De Soto Fireflite. Dinky Toys GB. 1958. No 192

Créée également ex-nihilo en cette même année 1928 par Walter Chrysler, la marque automobile De Soto se référait nommément au conquistador espagnol Hernando de Soto qui écuma les mers au milieu du XVIème siècle et dont le haut-fait consista à conquérir les territoires alors inconnus d’Amérique Centrale et d’Amérique du Sud. Cinq siècles plus tard, ce que Walter Chrysler entendait conquérir, c’était le marché automobile moyen-de-gamme nord-américain avec des voitures distinctes des Chrysler. Rivales avérées  et visées : Studebaker et Oldsmobile. Nonobstant, fidèle à ses habitudes, Chrysler ne pourra s’empêcher d’installer et attiser une concurrence interne en absorbant cette même année 1928 le constructeur de camions Dodge, très vite versé dans un registre auto, placé exactement face à De Soto qui devra affronter plus tard la concurrence des Plymouth, autre marque fondée, toujours en 1928, par Walter Chrysler et ciblant un créneau plus populaire. Jolies voitures plaisant au public américain, les De Soto portaient des noms ronflants -Airflow, Airstream, Firedome, Diplomat, Adventurer- et leur style accompagnait parfaitement chaque époque, collant impeccablement aux styles et codes esthétiques qui se succèderont depuis les années 1930 jusqu’aux années 1950. À New-York, la plupart des Yellow Cabs étaient des modèles De Soto. À partir de 1955, la marque entama un déclin provoqué par plusieurs facteurs dont, sus évoqué, le cannibalisme interne au groupe Chrysler et favorable à Dodge et la crise économique de 1958 qui fera fondre son réseau de concessions dédiées. De fait, l’ultime De Soto, une NewPort ’61, sortira des chaînes en 1960 et la marque finira quickly au cimetière des belles américaines sacrifiées sur l’autel de la rentabilité. Il existait aussi une branche « camion » De Soto, active depuis 1937, vendue en Argentine, en Espagne et en Turquie où la firme Askam récupèrera nom et production en 1978 après que Chrysler y ait mis un point final en 1970. Avec la Fireflite, lancée en 1955, De Soto tenait son navire-amiral, un V8 avec carrosseries berline 2 ou 4 portes avec ou sans montants, coupé hardtop Sportsman, cabriolet et station-wagon. Assemblée dans les usines de Los Angeles, la Fireflite connaîtra plusieurs face-liftings jusqu’en 1960 et décrochera même l’insigne honneur de placer en 1956 un cabriolet en pace car sur le circuit d’Indianapolis.

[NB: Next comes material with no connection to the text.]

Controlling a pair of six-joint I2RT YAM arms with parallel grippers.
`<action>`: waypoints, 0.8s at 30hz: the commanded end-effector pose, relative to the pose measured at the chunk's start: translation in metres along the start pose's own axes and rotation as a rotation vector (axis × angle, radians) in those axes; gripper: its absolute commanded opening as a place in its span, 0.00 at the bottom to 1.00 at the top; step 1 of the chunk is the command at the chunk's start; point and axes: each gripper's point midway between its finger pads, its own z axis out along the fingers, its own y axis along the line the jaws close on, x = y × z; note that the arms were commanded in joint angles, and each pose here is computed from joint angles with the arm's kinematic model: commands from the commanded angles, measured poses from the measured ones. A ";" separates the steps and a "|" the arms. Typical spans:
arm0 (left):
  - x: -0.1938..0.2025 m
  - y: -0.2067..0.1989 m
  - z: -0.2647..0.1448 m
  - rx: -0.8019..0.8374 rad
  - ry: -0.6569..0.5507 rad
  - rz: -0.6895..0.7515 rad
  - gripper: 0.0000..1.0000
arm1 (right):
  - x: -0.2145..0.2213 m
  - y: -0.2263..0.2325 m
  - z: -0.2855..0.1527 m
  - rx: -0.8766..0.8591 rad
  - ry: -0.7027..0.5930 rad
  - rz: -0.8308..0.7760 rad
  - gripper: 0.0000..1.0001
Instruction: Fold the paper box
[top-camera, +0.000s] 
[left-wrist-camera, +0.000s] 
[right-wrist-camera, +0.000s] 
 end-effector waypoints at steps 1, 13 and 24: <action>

Sur le champ de la miniature, les De Soto furent singulièrement snobées par les fabricants de jouets. RS Toys, Natty Toys et Azrak aux USA pour quelques rares modèles d’avant-guerre ou de la toute fin des années 50, sinon, bien plus tard, au niveau de la collection, Franklin Mint, Brooklin Models, Vitesse avec l’immense De Soto De Luxe 1947, ou encore, plus récemment, Kess et Autocult. Très similaire aux Chrysler de même gabarit, la Fireflite sera reproduite en miniature, en Europe, par Dinky Toys GB, ici penché sur la version 1958. Proposée en deux livrées -gris clair/rouge et turquoise/beige rosé-, avec ou sans vitrage, avec ou sans suspensions, la Fireflite sera doublée en 1960 d’une version Police USA avec robe noire, portières avant blanches, gyrophare rouge et antenne en plastique (no. 258), première d’une série de quatre américaines « policées » à Liverpool : Dodge Royal, Ford Fairlane et Cadillac 62. En 1959, Dinky Toys France affichera aussi sa De Soto en catalogue, en l’occurrence, une Diplomat (no. 545), reproduction d’une gamme-modèle réservée à l’export (Amérique du Sud, Afrique du Sud, Australie), dont l’Europe avec chaînes d’assemblage en Belgique. Quant à cette Fireflite dinkysienne, elle fut reprise en Inde par le fabricant de jouets Neoplast pour une version tout plastique, évidemment rarissime.